**What you are asked to do**
Print exactly the lines below between the line holding "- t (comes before" and the line holding "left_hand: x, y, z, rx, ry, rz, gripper", inclusive, and nothing more.

**Dataset excerpt**
————————

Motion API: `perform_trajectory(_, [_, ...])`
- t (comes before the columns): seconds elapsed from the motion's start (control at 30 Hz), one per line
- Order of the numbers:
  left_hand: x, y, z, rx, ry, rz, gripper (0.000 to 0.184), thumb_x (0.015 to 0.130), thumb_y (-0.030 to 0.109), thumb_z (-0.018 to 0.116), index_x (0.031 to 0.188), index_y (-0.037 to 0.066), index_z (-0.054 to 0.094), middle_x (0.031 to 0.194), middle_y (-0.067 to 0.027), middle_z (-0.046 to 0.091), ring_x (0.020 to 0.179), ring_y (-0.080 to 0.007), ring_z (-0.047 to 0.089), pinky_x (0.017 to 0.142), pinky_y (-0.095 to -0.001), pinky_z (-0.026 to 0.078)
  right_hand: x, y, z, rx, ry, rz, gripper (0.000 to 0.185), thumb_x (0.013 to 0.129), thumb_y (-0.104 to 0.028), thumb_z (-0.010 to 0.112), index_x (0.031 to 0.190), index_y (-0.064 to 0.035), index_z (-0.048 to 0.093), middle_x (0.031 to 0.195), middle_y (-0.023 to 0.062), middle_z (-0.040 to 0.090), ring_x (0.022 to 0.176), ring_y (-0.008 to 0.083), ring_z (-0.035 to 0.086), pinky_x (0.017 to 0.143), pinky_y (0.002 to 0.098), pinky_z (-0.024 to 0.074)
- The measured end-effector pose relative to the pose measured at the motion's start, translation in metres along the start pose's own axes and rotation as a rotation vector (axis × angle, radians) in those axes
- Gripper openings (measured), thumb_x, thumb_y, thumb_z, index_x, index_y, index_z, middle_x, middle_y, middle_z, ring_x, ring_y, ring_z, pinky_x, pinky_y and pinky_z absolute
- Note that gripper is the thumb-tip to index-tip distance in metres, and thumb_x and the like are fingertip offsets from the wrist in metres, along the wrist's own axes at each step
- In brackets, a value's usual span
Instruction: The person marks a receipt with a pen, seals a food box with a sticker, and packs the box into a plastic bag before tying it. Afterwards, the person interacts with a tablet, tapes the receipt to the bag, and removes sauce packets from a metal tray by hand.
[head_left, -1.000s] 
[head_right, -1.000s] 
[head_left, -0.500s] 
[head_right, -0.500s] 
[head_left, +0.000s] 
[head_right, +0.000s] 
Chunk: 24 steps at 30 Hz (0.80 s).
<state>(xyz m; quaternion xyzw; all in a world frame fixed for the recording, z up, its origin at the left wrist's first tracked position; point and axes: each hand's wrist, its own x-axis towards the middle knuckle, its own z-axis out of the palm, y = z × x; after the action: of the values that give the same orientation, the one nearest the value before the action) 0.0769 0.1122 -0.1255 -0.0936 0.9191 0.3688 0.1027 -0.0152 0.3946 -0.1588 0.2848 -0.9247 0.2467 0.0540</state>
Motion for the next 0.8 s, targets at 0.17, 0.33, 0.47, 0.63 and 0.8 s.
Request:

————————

**The completed task**
- t (comes before the columns): seconds elapsed from the motion's start (control at 30 Hz), one per line
- Order of the numbers:
  left_hand: x, y, z, rx, ry, rz, gripper (0.000 to 0.184), thumb_x (0.015 to 0.130), thumb_y (-0.030 to 0.109), thumb_z (-0.018 to 0.116), index_x (0.031 to 0.188), index_y (-0.037 to 0.066), index_z (-0.054 to 0.094), middle_x (0.031 to 0.194), middle_y (-0.067 to 0.027), middle_z (-0.046 to 0.091), ring_x (0.020 to 0.179), ring_y (-0.080 to 0.007), ring_z (-0.047 to 0.089), pinky_x (0.017 to 0.142), pinky_y (-0.095 to -0.001), pinky_z (-0.026 to 0.078)

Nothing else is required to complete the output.